The lines to print are the one containing "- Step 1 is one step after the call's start" and every line after it through the end of the entries below. Print them exactly and nothing else.
○ ○ ○
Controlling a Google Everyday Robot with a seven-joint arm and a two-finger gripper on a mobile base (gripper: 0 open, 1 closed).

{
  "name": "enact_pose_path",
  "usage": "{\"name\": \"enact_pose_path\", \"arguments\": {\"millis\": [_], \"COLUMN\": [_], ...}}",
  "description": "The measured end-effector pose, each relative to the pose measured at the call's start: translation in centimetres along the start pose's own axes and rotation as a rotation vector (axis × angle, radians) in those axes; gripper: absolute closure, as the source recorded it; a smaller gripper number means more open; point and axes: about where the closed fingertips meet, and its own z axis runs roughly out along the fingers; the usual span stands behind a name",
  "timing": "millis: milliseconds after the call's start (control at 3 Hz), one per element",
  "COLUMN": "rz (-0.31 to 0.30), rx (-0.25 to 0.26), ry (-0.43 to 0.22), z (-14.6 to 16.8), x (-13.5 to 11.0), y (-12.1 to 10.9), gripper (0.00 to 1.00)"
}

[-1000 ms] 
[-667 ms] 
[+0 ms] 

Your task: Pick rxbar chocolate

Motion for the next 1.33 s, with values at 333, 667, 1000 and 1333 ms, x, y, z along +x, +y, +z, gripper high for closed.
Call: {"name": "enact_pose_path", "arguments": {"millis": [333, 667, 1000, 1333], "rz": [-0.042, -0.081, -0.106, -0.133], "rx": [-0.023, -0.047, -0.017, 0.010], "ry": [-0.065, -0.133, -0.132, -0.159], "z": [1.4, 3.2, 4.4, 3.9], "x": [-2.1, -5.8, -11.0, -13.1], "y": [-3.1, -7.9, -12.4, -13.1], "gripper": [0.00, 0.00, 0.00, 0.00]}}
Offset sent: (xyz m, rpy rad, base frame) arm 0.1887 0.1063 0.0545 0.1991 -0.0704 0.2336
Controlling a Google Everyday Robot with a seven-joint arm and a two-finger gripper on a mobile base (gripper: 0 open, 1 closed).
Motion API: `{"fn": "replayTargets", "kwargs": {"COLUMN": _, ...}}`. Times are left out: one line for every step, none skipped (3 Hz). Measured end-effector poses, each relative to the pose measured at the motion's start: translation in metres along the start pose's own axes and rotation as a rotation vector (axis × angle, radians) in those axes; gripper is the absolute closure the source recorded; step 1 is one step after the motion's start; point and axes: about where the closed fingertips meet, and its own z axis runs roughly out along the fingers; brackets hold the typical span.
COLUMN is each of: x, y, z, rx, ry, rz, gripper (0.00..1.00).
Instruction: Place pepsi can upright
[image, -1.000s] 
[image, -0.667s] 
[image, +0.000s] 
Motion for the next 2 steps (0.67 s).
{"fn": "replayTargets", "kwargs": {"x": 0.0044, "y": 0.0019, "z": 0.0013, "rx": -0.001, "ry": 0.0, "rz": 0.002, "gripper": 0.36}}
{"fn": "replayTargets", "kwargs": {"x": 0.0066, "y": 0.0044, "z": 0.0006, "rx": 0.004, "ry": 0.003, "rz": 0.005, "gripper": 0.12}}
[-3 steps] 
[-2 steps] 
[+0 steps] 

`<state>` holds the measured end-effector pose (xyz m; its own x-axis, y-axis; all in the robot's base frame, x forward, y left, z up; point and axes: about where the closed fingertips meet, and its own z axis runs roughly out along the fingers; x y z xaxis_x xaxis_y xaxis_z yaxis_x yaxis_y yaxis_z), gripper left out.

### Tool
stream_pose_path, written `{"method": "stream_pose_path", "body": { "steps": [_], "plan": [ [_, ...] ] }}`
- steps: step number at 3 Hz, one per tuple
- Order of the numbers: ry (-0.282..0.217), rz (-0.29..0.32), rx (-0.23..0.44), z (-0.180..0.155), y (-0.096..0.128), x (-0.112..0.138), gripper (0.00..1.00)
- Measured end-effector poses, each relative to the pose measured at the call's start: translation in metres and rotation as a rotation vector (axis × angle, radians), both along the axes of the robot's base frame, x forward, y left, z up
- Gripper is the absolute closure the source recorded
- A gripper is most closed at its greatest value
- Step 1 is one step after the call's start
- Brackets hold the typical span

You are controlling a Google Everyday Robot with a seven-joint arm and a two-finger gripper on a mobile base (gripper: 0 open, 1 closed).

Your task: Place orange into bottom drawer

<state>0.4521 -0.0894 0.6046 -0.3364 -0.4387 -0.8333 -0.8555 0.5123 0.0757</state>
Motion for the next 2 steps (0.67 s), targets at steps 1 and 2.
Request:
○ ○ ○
**Output of the exercise**
- Step 1 is one step after the call's start
- Brackets hold the typical span

You are controlling a Google Everyday Robot with a seven-joint arm and a two-finger gripper on a mobile base (gripper: 0 open, 1 closed).

Your task: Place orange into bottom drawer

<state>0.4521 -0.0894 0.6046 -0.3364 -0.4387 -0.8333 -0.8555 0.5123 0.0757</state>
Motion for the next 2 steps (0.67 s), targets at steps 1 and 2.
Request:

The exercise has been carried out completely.